Istruzione, ricerca e innovazione.

Occorre ripensare al sistema dell’istruzione pubblica, che è stato gravemente penalizzato dalle varie riforme scellerate degli ultimi decenni ispirate allo scopo precipuo di ridurre i costi senza porre attenzione al livello dell’istruzione. In questo contesto andranno ripensati i programmi ministeriali guidati dal pensiero che l’istruzione non dovrebbe essere indirizzata esclusivamente verso la creazione di docili e obbedienti ingranaggi da inserire in una mansione lavorativa ma, in primo luogo, a perseguire lo sviluppo delle doti e delle conoscenze dell’essere umano e del cittadino proattivo e responsabile.
Libertà di insegnamento; presenza di scuole statali per tutti i tipi, ordini e gradi di istruzione; libero accesso all’istruzione scolastica, senza alcuna discriminazione; obbligatorietà e gratuità dell’istruzione dell’obbligo; riconoscimento del diritto allo studio anche a coloro che sono privi di mezzi, purché capaci e meritevoli mediante borse di studio, assegni ed altre provvidenze da attribuirsi per concorso.
Naturalmente è necessario incrementare il supporto economico, allo scopo di riportare a livelli di decenza l’edilizia e le dotazioni didattiche drammaticamente ridotte negli ultimi anni.

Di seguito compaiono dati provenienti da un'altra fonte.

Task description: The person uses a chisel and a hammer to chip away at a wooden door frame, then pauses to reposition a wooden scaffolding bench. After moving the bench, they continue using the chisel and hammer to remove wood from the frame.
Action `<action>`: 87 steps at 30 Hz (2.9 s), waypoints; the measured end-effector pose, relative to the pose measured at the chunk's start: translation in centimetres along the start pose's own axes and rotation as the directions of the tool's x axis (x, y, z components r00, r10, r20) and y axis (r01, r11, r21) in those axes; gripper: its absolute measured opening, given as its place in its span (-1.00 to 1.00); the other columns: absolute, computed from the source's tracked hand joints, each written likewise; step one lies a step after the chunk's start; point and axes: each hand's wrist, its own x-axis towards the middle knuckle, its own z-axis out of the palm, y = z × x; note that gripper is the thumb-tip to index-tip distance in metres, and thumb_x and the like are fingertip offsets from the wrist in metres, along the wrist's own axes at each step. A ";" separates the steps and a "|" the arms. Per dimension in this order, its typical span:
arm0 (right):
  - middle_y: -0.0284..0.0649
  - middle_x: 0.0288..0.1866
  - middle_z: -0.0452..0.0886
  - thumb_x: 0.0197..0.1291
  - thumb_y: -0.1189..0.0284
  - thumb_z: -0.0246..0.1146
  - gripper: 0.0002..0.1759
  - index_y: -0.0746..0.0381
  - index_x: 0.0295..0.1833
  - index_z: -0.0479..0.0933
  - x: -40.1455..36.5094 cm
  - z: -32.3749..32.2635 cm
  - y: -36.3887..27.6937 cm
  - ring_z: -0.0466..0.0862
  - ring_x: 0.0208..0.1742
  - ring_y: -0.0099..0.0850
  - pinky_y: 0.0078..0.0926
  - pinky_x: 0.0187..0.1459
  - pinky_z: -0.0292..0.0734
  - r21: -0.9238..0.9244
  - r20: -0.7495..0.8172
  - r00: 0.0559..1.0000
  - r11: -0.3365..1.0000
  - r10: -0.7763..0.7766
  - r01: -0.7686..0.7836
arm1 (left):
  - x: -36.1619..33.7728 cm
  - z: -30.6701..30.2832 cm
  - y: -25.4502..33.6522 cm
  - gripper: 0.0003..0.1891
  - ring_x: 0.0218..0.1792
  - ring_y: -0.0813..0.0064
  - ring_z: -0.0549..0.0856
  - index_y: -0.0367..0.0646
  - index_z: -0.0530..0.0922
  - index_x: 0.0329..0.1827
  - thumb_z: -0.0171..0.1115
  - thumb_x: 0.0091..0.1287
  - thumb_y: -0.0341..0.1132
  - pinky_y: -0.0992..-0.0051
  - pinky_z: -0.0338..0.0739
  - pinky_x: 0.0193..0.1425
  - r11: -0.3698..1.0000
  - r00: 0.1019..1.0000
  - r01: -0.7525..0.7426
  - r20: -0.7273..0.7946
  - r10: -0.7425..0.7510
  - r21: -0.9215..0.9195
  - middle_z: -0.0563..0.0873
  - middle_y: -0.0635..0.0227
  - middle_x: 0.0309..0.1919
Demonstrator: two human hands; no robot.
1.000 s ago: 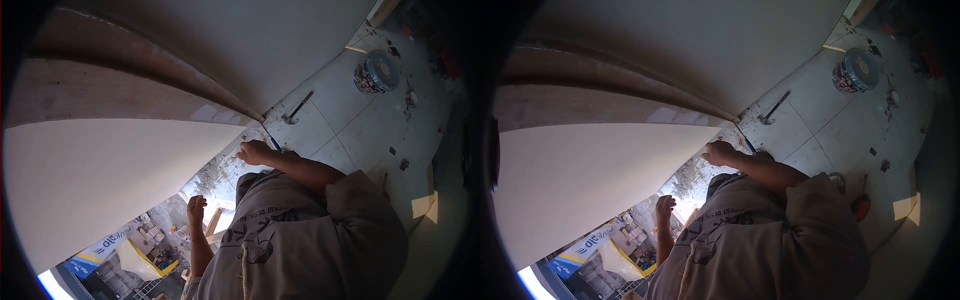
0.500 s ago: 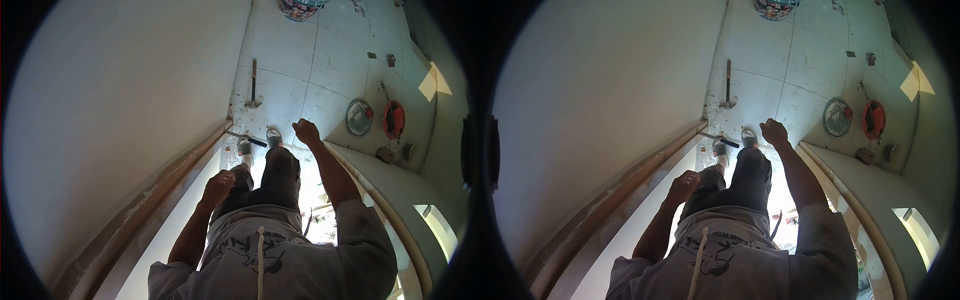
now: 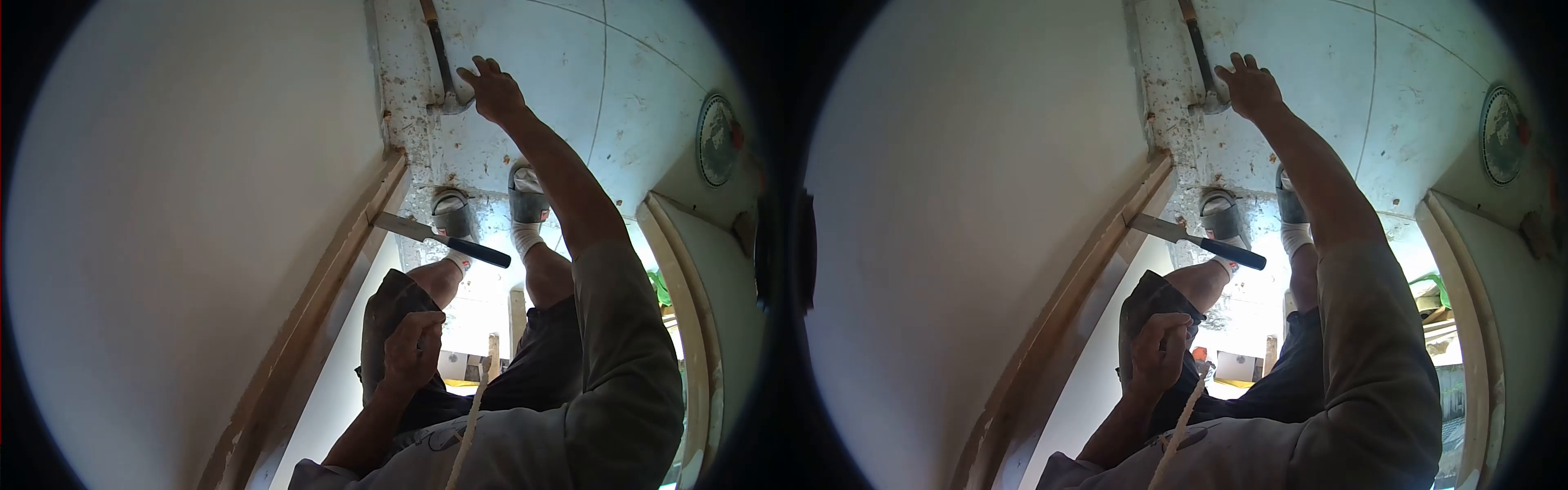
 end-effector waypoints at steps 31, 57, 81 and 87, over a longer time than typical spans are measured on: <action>-0.40 -0.58 0.39 0.28 0.38 0.23 -0.84 0.20 -0.24 0.41 -34.5 -12.7 2.5 0.42 -0.61 -0.58 -0.53 -0.57 0.40 0.809 0.431 0.587 -0.581 0.686 0.085 | 13.5 3.9 3.9 0.19 0.34 0.13 0.45 -0.08 0.32 0.40 0.29 -0.26 0.56 -0.12 0.12 0.43 0.583 0.773 -0.600 0.583 0.249 0.548 0.51 0.13 0.28; -0.43 -0.58 0.38 0.21 0.38 0.27 -0.82 0.18 -0.22 0.41 -33.6 7.3 -2.2 0.39 -0.69 -0.60 -0.56 -0.66 0.36 0.902 0.302 0.689 -0.431 0.659 0.017 | 11.4 5.1 -2.4 -0.49 -0.58 0.66 0.42 -0.21 0.59 -0.50 0.44 0.16 0.13 0.50 0.40 -0.44 0.850 0.871 -0.491 0.117 0.477 0.188 0.49 0.51 -0.70; -0.44 -0.72 0.33 0.15 0.41 0.29 -0.86 0.20 -0.29 0.47 -33.0 6.9 -9.4 0.32 -0.77 -0.65 -0.63 -0.69 0.24 0.939 0.186 0.722 -0.337 0.667 0.069 | 15.4 2.5 -3.0 -0.49 -0.61 0.74 0.40 -0.22 0.57 -0.37 0.35 0.25 0.14 0.65 0.27 -0.56 0.877 0.870 -0.481 0.118 0.479 -0.007 0.56 0.44 -0.54; -0.44 -0.69 0.37 0.17 0.43 0.30 -0.85 0.23 -0.30 0.48 -33.6 7.0 -9.3 0.34 -0.75 -0.67 -0.64 -0.69 0.23 0.921 0.201 0.702 -0.376 0.683 0.103 | 15.9 4.1 -3.5 -0.47 -0.54 0.69 0.34 -0.16 0.46 -0.38 0.18 0.35 0.20 0.60 0.27 -0.44 0.869 0.878 -0.471 0.170 0.447 0.151 0.40 0.50 -0.55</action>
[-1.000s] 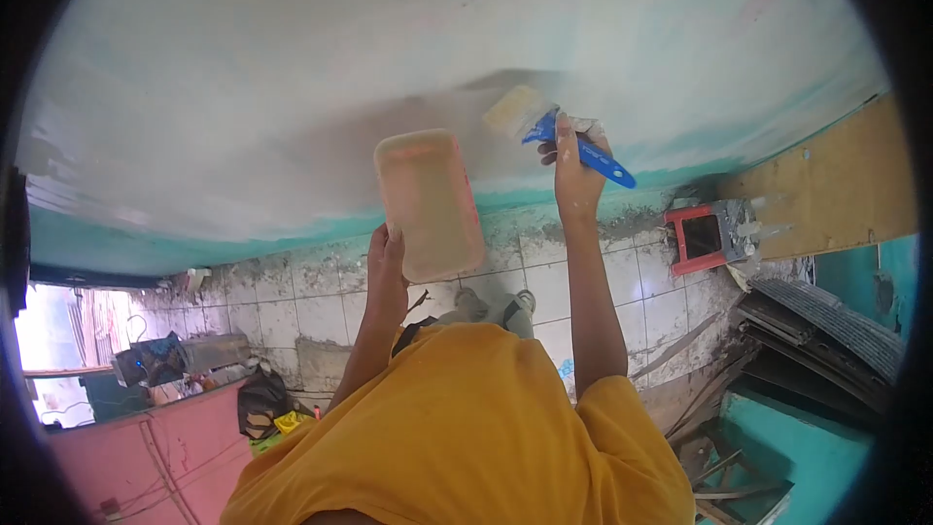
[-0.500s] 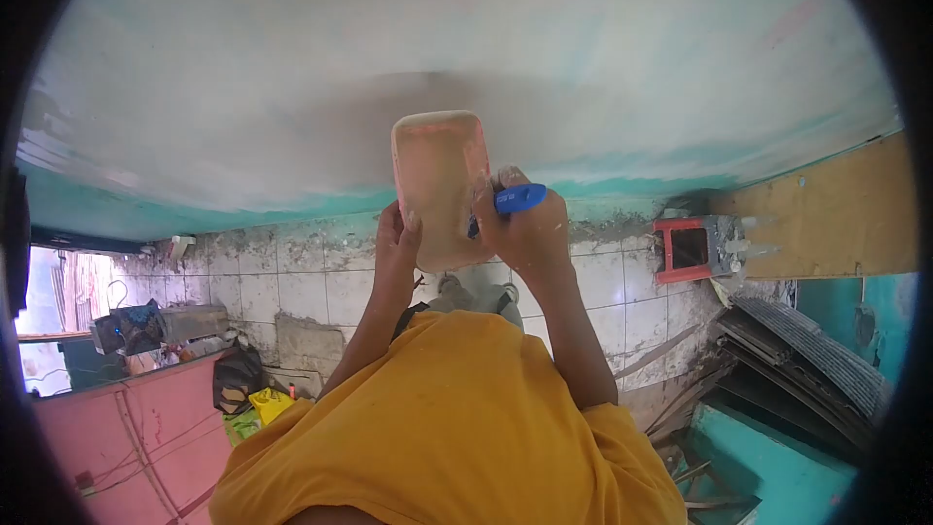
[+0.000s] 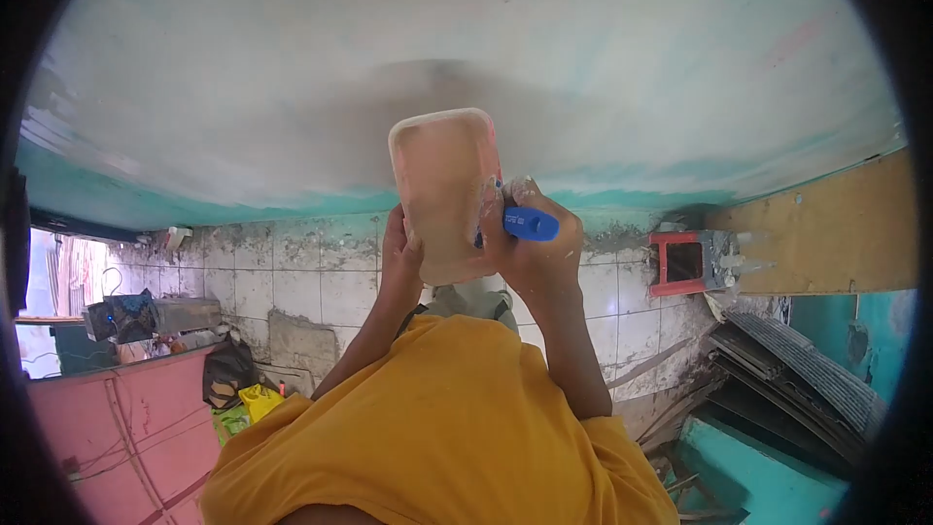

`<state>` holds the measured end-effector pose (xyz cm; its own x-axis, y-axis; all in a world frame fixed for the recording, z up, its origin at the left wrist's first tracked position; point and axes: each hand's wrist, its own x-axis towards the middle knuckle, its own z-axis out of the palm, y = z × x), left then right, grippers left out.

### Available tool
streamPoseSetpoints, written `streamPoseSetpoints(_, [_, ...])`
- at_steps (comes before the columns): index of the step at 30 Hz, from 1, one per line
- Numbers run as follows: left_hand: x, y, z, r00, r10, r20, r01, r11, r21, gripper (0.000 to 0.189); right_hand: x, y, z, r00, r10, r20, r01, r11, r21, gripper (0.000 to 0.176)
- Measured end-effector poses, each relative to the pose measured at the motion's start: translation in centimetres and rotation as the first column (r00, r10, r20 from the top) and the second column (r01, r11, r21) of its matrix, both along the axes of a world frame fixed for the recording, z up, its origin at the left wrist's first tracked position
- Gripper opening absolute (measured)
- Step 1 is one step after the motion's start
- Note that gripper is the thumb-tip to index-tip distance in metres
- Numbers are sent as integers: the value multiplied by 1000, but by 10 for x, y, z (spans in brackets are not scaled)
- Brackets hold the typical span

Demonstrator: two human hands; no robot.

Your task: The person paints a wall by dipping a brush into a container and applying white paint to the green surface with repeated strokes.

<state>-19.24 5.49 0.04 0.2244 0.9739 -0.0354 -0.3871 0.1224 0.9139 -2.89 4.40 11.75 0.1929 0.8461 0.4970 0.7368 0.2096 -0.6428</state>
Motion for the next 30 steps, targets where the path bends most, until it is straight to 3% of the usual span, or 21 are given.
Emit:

E’ indispensabile che lo stato sia il primo attore nel finanziamento alla ricerca, in particolar modo con riferimento alla ricerca di base nei settori che saranno ritenuti strategici (a titolo di esempio: chimico-farmaceutica, elettronica, telecomunicazioni, tecnologia dei materiali, energia).
Una ulteriore proposta potrebbe essere quella creare una società finanziaria pubblica per promuovere la nascita di aziende innovative, tramite finanziamenti agevolati e creare aziende pubbliche di ricerca nei campi ritenuti strategici.

IN SINTESI
Attuazione degli art. 33-34 della Costituzione.
Gratuità effettiva della scuola, per lo meno nel periodo dell’obbligo scolastico; libri e materiale scolastico di base gratuito; abolizione delle tasse scolastiche.
Ripristino al livello della media europea delle retribuzioni degli insegnanti italiani (attualmente del 30% inferiori).
Ripristino del livello di spesa per l’istruzione e l’intero settore cultura per riportarlo almeno nella media europea, circa 1,5 punti di PIL (20-25 miliardi annui).
Abolizione de “La Buona Scuola” (Legge 107/15) e dei suoi principi di scuola- azienda (chiamata diretta, autonomia finanziaria dell’Istituto ecc.).
Abrogazione dell’alternanza scuola-lavoro; la scuola deve insegnare ad inserirsi nella società, non al lavoro.
Interventi di riqualificazione dell’intero complesso edilizio scolastico nazionale, a cominciare dalla messa a norma antisismica delle scuole, al fine di perseguire la massima sicurezza possibile.